Task to carry out:
Reproduce every line of the material below, but drop the pictures.

Data extract:
——
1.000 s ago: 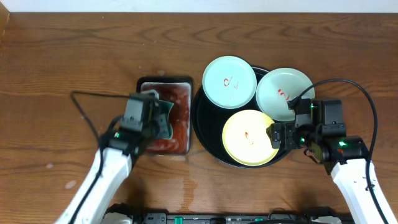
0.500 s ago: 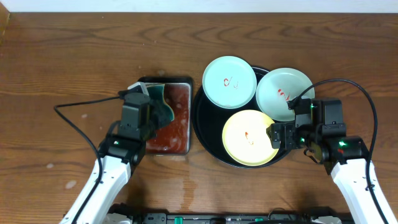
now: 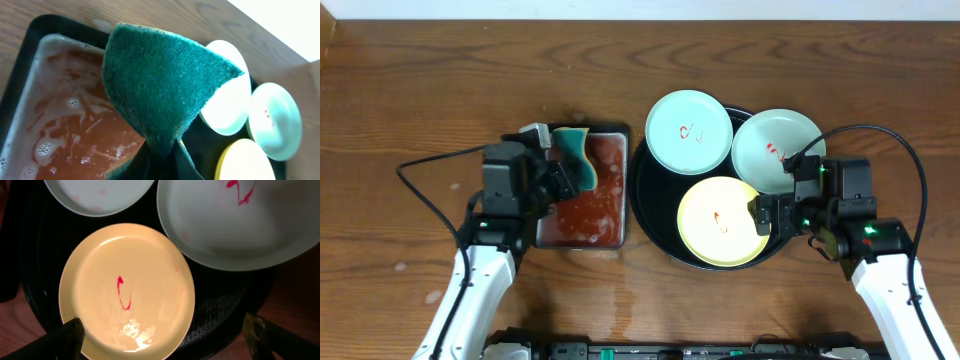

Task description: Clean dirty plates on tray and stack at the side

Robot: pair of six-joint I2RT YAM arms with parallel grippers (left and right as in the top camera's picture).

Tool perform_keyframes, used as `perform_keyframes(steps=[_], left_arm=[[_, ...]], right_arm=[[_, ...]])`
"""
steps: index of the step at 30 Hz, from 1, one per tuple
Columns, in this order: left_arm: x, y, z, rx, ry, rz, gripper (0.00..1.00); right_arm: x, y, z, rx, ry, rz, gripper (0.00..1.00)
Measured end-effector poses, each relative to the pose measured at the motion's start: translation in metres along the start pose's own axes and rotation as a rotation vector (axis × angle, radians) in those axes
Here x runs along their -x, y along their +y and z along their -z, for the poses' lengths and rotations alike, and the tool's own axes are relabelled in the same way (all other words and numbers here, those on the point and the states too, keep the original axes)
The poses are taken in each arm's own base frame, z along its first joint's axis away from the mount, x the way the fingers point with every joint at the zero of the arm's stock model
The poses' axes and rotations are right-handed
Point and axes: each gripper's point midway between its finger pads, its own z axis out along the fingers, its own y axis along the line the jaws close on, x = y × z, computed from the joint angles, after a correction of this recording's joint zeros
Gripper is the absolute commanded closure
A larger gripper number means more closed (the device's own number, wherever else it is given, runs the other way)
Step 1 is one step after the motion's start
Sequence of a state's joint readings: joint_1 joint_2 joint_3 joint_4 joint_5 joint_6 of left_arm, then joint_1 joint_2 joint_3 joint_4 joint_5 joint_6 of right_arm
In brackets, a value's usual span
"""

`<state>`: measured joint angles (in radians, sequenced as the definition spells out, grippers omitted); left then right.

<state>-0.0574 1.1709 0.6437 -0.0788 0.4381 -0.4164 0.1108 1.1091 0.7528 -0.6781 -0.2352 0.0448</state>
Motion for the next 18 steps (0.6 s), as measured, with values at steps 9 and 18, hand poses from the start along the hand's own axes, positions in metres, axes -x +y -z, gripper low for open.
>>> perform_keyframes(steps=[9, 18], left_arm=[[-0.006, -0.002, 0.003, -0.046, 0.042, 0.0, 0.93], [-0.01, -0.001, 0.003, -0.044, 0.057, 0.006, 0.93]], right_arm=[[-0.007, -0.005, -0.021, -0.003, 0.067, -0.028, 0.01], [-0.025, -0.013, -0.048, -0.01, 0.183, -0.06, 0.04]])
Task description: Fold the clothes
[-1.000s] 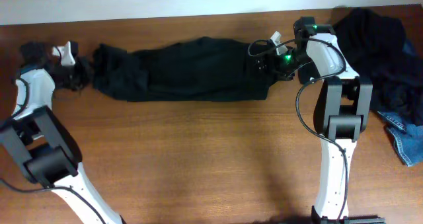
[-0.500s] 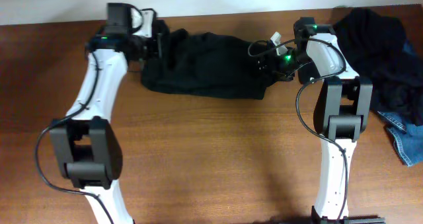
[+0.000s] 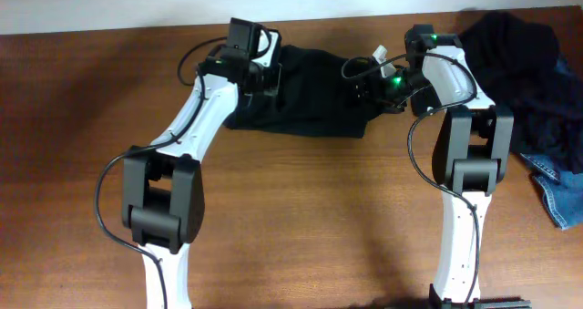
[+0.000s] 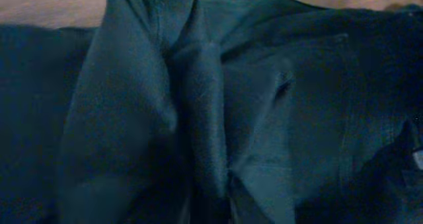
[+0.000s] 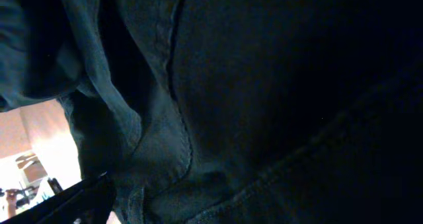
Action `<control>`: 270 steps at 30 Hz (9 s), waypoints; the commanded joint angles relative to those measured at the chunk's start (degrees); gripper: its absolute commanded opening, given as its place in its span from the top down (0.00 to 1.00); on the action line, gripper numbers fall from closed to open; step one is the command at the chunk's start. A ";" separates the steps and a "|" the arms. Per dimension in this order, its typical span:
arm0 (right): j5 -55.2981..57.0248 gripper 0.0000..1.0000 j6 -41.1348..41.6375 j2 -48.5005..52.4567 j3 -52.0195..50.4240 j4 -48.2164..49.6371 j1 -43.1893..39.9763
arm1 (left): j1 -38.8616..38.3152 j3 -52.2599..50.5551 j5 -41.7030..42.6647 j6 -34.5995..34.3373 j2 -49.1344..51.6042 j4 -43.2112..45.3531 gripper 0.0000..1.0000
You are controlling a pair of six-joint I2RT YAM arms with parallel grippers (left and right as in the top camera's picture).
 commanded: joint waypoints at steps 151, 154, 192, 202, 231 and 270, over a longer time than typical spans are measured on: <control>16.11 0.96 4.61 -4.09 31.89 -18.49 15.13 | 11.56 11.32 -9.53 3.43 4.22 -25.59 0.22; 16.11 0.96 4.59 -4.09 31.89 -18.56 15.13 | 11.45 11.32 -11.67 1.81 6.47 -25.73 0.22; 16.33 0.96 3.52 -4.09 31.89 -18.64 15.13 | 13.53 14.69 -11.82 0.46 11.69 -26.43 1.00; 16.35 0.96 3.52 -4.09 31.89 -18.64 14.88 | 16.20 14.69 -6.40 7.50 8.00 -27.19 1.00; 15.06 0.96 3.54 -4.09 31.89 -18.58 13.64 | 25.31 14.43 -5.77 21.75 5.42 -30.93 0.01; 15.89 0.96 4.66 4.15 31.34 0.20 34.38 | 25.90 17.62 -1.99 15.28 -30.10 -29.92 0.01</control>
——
Result for this task:
1.000 s ago: 
0.500 s ago: 
now: 

Task description: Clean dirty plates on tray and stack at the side

Robot: pair of six-joint I2RT YAM arms with parallel grippers (left and right as in the top camera's picture).

Tool perform_keyframes, used as `perform_keyframes(steps=[_], left_arm=[[_, ...]], right_arm=[[_, ...]])`
"""
steps: index of the step at 30 Hz, from 1, one per tuple
Columns, in this order: left_arm: x, y, z, rx, ry, rz, gripper (0.00..1.00); right_arm: x, y, z, rx, ry, rz, gripper (0.00..1.00)
Measured end-effector poses, each relative to the pose measured at the motion's start: translation in metres along the start pose's own axes and rotation as a rotation vector (axis × angle, radians) in those axes
Here x runs along their -x, y along their +y and z along their -z, for the poses' lengths and rotations alike, and the tool's own axes are relabelled in the same way (all other words and numbers here, those on the point and the states too, keep the original axes)
The poses are taken in each arm's own base frame, z along its first joint's axis away from the mount, x the way the fingers point with every joint at the zero of the arm's stock model
The poses' axes and rotations are right-handed
Point and axes: each gripper's point midway between its finger pads, its own z axis out along the fingers, its own y axis along the line the jaws close on, x = y × z, computed from the joint angles, after a correction of this recording's joint zeros
Gripper is the absolute commanded closure
A larger gripper number means more closed (the device's own number, wherever else it is given, runs the other way)
Step 1 is one step after the motion's start
Sequence of a state's joint readings: joint_1 joint_2 joint_3 joint_4 joint_5 joint_6 of left_arm, then joint_1 joint_2 joint_3 joint_4 joint_5 joint_6 of right_arm
In brackets, a value's usual span
"""

`<state>`: measured joint angles (in radians, sequenced as the definition spells out, grippers omitted); left then right.

<state>-0.0574 1.1709 0.6437 -0.0788 0.4381 -0.4164 0.1108 1.1091 0.7528 -0.6781 -0.2352 0.0448</state>
Motion for the next 18 steps (0.6 s), as measured, with values at steps 9 and 18, hand poses from the start along the hand's own axes, positions in metres, axes -x +y -z, gripper low for open.
>>> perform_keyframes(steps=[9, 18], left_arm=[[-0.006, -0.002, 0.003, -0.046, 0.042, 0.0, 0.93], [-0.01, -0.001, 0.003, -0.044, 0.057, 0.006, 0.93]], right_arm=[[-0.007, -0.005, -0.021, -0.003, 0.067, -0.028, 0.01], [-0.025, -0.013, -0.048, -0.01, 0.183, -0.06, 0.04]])
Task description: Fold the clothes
[-1.000s] 
[-0.500s] 
[+0.000s] 
[+0.000s] 
[+0.000s] 
Action `<control>`: 270 steps at 30 Hz (9 s), waypoints; the commanded joint angles relative to those measured at the chunk's start (degrees); gripper: its absolute commanded opening, given as its place in its span from the top down (0.00 to 1.00); on the action line, gripper numbers fall from closed to open; step one is the command at the chunk's start. A ";" separates the steps and a "|" the arms. Per dimension in this order, its typical span:
arm0 (right): j5 -55.2981..57.0248 gripper 0.0000..1.0000 j6 -41.1348..41.6375 j2 -48.5005..52.4567 j3 -52.0195..50.4240 j4 -48.2164..49.6371 j1 -43.1893..39.9763
arm1 (left): j1 -38.8616..38.3152 j3 -52.2599..50.5551 j5 -41.7030..42.6647 j6 -34.5995..34.3373 j2 -49.1344..51.6042 j4 -43.2112..45.3531 gripper 0.0000..1.0000
You are controlling a pair of six-joint I2RT YAM arms with parallel grippers (left and right as in the top camera's picture).
 commanded: joint waypoints at steps 151, 154, 192, 202, 231 and 270, over a longer time than typical spans are measured on: <control>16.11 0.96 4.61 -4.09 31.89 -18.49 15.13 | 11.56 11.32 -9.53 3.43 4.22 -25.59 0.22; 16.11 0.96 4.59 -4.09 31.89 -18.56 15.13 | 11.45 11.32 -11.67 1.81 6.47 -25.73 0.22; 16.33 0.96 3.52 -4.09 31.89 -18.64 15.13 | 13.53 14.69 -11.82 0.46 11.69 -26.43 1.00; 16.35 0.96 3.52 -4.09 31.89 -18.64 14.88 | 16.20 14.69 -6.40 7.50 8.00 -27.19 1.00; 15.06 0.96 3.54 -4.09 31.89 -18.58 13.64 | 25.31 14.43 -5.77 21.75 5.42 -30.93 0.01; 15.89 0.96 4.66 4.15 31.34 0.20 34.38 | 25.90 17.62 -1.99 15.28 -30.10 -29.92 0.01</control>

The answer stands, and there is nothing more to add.